Home arrow Java arrow Regular Expressions
JAVA

Regular Expressions


Regular expressions are a mechanism for telling the Java Virtual Machine (JVM) how to find and manipulate text for you. Using regular expressions to do this is different from the traditional approach. This article compares the two approaches. It is excerpted from Java Regular Expressions: Taming the java.util.regex Engine, written by Mehran Habibi (Apress, 2004; ISBN: 1590591070).

Author Info:
By: Apress Publishing
Rating: 5 stars5 stars5 stars5 stars5 stars / 28
July 28, 2005
TABLE OF CONTENTS:
  1. · Regular Expressions
  2. · Creating Patterns
  3. · Common and Boundary Characters
  4. · Character Classes
  5. · Back References
  6. · Integrating Java with Regular Expressions
  7. · Confirming Name Formats Example
  8. · Finding Duplicate Words Example
  9. · Regular Expression Operations
  10. · Search and Replace
  11. · Comparing Regex and Perl

print this article
SEARCH DEVARTICLES

Regular Expressions
(Page 1 of 11 )

“Everything, you see, makes sense, if you take the trouble to work out the rational.”

— Piers Anthony

REGULAR EXPRESSIONS, or regex for short, describe text. They are a mechanism by which you can tell the Java Virtual Machine (JVM) how to find and potentially manipulate text for you. In this chapter, I’ll examine and contrast the traditional approach of describing text with the regex approach.
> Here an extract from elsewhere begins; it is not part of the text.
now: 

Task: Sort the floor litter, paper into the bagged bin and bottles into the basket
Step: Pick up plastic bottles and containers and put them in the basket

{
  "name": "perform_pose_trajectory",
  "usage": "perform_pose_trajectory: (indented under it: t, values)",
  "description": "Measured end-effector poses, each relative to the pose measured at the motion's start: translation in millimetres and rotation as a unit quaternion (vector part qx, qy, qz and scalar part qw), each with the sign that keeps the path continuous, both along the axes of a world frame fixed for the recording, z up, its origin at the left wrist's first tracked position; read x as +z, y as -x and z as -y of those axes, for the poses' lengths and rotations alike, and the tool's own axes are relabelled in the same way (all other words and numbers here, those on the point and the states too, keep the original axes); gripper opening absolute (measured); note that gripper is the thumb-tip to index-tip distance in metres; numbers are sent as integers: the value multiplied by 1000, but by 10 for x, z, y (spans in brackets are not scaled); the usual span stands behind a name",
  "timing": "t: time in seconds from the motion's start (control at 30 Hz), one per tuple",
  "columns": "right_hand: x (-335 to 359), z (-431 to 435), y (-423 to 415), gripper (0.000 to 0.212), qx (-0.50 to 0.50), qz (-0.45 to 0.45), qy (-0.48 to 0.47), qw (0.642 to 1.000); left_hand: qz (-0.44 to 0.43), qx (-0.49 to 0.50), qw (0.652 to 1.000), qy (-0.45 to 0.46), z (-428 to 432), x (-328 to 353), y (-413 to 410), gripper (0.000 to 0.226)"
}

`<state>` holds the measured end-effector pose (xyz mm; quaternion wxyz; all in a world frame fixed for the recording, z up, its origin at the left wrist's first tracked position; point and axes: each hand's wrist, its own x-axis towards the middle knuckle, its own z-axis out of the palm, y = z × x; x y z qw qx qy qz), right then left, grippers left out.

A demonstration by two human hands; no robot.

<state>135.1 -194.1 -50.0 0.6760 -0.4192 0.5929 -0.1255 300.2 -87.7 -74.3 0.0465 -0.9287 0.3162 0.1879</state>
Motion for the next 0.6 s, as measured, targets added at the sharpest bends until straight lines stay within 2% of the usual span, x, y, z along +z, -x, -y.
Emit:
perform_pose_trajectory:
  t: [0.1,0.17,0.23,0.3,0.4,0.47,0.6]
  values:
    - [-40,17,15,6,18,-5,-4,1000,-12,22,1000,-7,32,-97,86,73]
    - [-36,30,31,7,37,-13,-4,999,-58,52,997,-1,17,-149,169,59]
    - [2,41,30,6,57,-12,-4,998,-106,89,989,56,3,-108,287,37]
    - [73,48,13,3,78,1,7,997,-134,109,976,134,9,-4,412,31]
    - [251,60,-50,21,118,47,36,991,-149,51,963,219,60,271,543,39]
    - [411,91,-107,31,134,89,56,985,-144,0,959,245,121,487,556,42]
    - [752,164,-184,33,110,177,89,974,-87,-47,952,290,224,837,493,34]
For example, imagine you need to validate e-mail addresses. The verbal directions for doing so might be something along the lines of “Make sure the e-mail address contains an at (@) symbol.” You could probably handle this task with a single line of Java code:

If (email.indexOf("@") > 0) {
   
return true;
}

So far, so good. Suppose additional requirements creep in, though, as they invariably do. Now you also need to make sure that all e-mail addresses end with the .org extension. So you amend your code as follows:

If ((email.indexOf("@") > 0) && ( email.endsWith(".org"))){
  
return true;
}

But the requirements continue to creep. You now need all e-mail addresses to be of the form firstname_lastname, so you use the StringTokenizer to tokenize the e-mail address, extract the part before the @, look for the underscore (_) character, tokenize the strings around that, and so on. Pretty soon, you have some convoluted code for what should be a fairly straightforward operation.

The use of regular expressions can greatly simplify and condense this process. With regular expressions, you could write the following:

String regex = "[A-Za-z]+_[A-Za-z]+@[A-Za-z]+\\.org";
if (email.matches(regex)) return true;

In English, this means “Look for one or more letters, followed by an _, followed by one or more letters, followed by an@, followed by one or more letters, followed by .org.” Notice that a period precedes the o in “org”.

Don’t be concerned if the syntax isn’t completely clear to you right now—making it clear is the aim of this book. This chapter explores the underlying concepts of Java regex, with an emphasis on actually forming and using the regex syntax. It’s a complete introduction to regular expressions, and it also serves as a preamble to the next chapter. Chapter 2, in turn, is a complete and exhaustive documentation of the J2SE regex object model.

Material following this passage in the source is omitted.